(EXERCISE DIRECTIONS)
Lines containing the word "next" are to be copied from the data below.

..........

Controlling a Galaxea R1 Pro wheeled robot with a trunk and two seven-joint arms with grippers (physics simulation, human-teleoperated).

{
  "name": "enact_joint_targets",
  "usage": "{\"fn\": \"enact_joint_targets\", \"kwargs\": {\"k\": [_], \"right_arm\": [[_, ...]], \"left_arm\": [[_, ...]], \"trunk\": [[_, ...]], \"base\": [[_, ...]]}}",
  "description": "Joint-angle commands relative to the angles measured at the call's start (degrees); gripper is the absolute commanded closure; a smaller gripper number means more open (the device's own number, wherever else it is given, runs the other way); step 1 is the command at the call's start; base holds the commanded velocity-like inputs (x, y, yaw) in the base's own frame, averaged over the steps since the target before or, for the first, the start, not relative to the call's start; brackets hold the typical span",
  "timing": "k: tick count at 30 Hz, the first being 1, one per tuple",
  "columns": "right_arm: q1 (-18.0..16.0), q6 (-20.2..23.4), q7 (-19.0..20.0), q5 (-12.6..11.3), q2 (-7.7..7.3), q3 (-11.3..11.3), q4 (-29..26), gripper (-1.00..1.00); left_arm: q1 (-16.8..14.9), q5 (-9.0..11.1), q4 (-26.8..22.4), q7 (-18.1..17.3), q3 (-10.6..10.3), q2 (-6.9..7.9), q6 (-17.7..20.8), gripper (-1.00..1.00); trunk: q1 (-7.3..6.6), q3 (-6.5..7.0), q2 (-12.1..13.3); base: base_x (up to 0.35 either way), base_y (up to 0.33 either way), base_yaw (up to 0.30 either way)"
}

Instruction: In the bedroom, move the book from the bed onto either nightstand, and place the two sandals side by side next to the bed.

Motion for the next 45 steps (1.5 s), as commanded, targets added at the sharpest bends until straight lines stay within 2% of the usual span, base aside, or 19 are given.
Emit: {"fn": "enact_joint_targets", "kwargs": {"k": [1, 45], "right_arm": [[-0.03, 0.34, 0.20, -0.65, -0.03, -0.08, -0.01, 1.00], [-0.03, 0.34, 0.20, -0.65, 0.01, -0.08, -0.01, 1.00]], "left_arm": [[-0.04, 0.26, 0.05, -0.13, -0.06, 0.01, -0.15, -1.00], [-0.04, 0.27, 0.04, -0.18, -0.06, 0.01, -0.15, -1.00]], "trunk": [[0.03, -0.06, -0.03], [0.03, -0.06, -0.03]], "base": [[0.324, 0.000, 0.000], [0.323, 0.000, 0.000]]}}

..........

(EXERCISE OUTPUT)
Instruction: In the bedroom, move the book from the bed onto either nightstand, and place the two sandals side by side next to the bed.
Motion for the next 45 steps (1.5 s), as commanded, targets added at the sharpest bends until straight lines stay within 2% of the usual span, base aside, or 19 are given.

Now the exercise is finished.